::: SUPPLIED DATA :::

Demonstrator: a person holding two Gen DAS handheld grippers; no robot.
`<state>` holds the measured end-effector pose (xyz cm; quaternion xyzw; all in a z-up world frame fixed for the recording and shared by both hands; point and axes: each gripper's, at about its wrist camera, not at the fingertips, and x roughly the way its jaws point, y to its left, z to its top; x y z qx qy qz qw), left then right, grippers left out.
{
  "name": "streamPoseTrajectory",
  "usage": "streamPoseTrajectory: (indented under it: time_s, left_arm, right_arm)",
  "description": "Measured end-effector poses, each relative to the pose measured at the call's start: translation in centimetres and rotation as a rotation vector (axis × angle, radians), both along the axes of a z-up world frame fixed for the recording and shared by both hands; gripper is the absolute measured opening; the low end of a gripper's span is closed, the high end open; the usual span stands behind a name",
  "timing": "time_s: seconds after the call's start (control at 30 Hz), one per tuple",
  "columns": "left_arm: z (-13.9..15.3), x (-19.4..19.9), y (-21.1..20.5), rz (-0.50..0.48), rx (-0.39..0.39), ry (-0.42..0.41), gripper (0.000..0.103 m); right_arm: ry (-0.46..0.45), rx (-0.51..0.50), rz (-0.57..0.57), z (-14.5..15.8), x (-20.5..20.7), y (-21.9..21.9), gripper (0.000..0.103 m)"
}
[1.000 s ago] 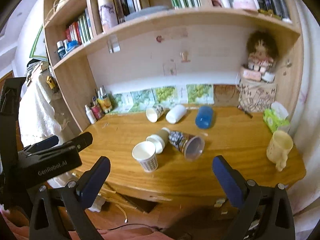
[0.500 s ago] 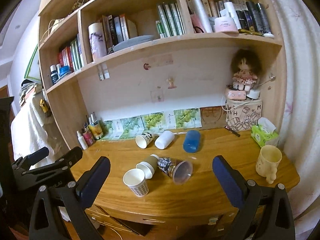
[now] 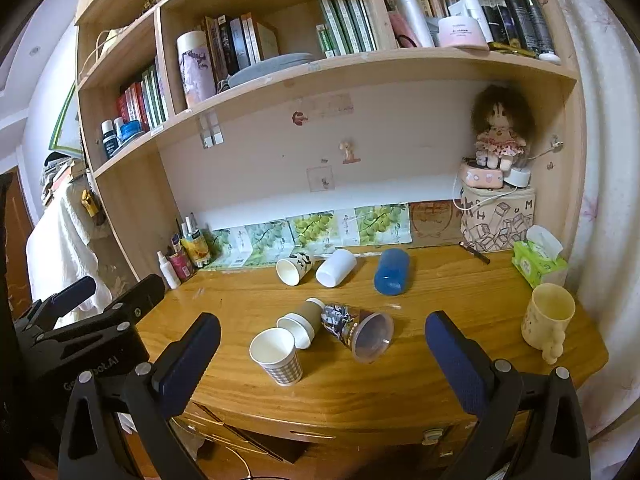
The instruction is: Flip cup upright
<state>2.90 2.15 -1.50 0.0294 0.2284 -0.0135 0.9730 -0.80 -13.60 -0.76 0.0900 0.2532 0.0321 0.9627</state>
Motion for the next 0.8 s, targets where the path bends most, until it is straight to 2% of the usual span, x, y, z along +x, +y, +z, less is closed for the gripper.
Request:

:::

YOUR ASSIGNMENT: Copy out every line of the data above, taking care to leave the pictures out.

TASK SOLUTION:
Demonstrator: a person holding two Gen DAS handheld grippers; no robot.
`<state>` holds the measured end-effector pose (xyz cm; quaternion xyzw; all in a z-up world frame fixed for the recording and shared by both hands; point and axes: each gripper's, at about its wrist camera, not at the fingertips, and x roughly the way its jaws point, y to its left, z to its top; x y z qx qy qz qw), left then right, grippers left out.
{
  "name": "streamPoseTrajectory",
  "usage": "streamPoseTrajectory: (indented under it: time_s, left_arm, right_arm)",
  "description": "Measured end-effector poses, each relative to the pose measured at the call's start: translation in centimetres and rotation as a rotation vector (axis × angle, radians), both along the axes of a z-up world frame fixed for the recording and shared by both hands; gripper is the absolute measured opening; the low end of a gripper's span is closed, the high end open; the usual span stands behind a name",
  "timing": "time_s: seconds after the call's start (control at 30 Hz), one per tuple",
  "columns": "left_arm: z (-13.9..15.3), x (-19.4..19.9), y (-21.1..20.5), rz (-0.50..0.48), rx (-0.39..0.39), ry (-0.42..0.41), gripper (0.000..0.103 m); right_arm: ry (-0.46..0.45), rx (-0.51..0.50), rz (-0.57..0.57), z (-14.5..15.8), x (-20.5..20.7), y (-21.9..21.9), gripper (0.000..0.103 m)"
}
[1.000 s ago] 
[0.500 s ago] 
[now] 
The instruction is: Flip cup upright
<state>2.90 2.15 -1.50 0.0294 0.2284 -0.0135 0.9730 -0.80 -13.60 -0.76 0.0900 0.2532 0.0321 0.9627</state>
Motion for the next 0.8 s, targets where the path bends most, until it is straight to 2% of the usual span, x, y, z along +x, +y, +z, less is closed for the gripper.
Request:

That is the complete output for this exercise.